Given information →
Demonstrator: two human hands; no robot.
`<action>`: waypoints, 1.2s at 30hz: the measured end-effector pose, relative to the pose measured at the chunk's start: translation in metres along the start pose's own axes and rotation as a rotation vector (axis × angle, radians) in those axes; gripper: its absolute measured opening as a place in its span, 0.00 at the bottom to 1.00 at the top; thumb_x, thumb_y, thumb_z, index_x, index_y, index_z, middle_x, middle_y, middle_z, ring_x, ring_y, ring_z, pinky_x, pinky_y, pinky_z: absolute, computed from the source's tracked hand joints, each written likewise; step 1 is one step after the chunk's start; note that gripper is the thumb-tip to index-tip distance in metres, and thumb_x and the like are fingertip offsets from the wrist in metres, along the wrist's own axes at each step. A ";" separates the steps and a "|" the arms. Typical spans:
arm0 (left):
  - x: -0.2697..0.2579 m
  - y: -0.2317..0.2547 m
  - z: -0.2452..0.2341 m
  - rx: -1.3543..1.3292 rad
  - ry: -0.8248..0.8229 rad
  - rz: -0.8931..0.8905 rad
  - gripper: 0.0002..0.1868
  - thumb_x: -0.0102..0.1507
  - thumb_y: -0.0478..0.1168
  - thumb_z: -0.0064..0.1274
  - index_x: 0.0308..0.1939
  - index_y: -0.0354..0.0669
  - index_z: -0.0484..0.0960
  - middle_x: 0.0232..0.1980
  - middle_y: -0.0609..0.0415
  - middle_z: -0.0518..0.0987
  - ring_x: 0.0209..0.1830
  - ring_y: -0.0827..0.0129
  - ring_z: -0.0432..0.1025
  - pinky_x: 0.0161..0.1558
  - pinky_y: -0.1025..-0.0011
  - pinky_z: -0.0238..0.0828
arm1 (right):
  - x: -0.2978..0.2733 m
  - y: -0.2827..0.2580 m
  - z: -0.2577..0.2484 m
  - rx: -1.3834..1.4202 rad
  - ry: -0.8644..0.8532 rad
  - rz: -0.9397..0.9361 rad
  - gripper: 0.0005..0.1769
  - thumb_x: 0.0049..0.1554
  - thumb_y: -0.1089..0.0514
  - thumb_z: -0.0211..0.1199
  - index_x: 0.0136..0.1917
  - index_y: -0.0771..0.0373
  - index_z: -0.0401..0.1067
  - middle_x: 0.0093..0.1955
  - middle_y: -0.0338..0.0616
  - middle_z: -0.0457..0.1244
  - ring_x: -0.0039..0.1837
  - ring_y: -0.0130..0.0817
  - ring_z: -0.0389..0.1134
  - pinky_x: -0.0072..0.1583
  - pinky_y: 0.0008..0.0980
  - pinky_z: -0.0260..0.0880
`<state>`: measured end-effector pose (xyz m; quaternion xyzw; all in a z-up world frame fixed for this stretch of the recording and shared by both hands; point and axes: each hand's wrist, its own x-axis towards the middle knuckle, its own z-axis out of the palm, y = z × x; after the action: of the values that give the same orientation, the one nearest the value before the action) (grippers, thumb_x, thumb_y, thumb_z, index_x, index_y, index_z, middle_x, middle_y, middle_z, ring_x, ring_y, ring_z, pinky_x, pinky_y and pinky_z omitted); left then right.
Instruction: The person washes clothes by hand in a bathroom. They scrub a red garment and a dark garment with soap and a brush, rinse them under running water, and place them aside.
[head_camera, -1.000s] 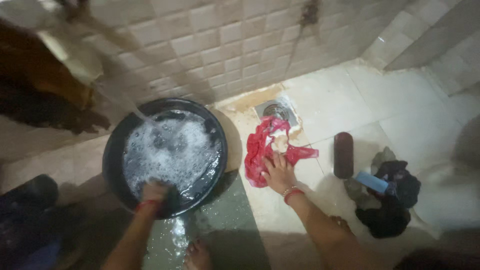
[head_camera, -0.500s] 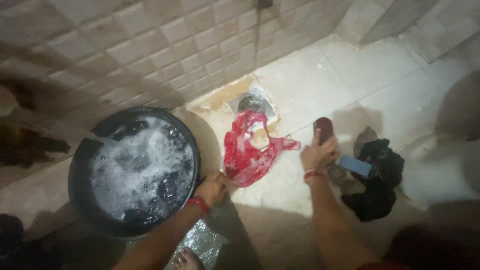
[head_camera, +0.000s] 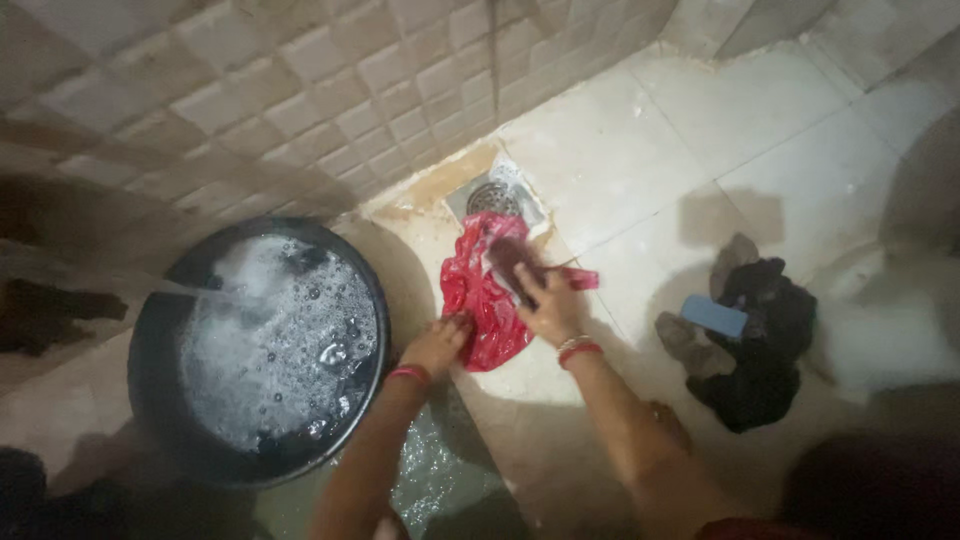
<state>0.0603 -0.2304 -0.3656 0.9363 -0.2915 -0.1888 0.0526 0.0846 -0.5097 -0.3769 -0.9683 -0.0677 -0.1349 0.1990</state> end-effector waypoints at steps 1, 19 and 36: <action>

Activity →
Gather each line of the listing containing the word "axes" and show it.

Answer section →
`<action>`: waypoints, 1.2s at 30hz: the measured end-effector pose, relative to the pose measured at the chunk's start: translation in metres along the start pose's own axes and rotation as a rotation vector (axis × angle, radians) in those axes; gripper: its absolute measured opening as a place in its span, 0.00 at the bottom to 1.00 at the top; thumb_x, thumb_y, thumb_z, index_x, index_y, index_z, middle_x, middle_y, middle_z, ring_x, ring_y, ring_z, pinky_x, pinky_y, pinky_z: absolute, computed from the source's tracked hand joints, each written likewise; step 1 is one step after the chunk's start; note that gripper is the thumb-tip to index-tip distance in metres, and thumb_x and the like are fingertip offsets from the wrist in metres, along the wrist's own axes at each step. A ";" separates the steps and a "|" the arms. Typical spans:
`<state>`: measured end-effector pose (xyz m; quaternion xyzw; all in a z-up world frame fixed for this stretch of the recording and shared by both hands; point and axes: each hand's wrist, its own x-axis towards the middle knuckle, its own z-axis out of the palm, y = z × x; after the action: of the values that give the same orientation, the one nearest the value before the action) (grippers, thumb_x, thumb_y, thumb_z, index_x, index_y, index_z, middle_x, middle_y, middle_z, ring_x, ring_y, ring_z, pinky_x, pinky_y and pinky_z omitted); left then right.

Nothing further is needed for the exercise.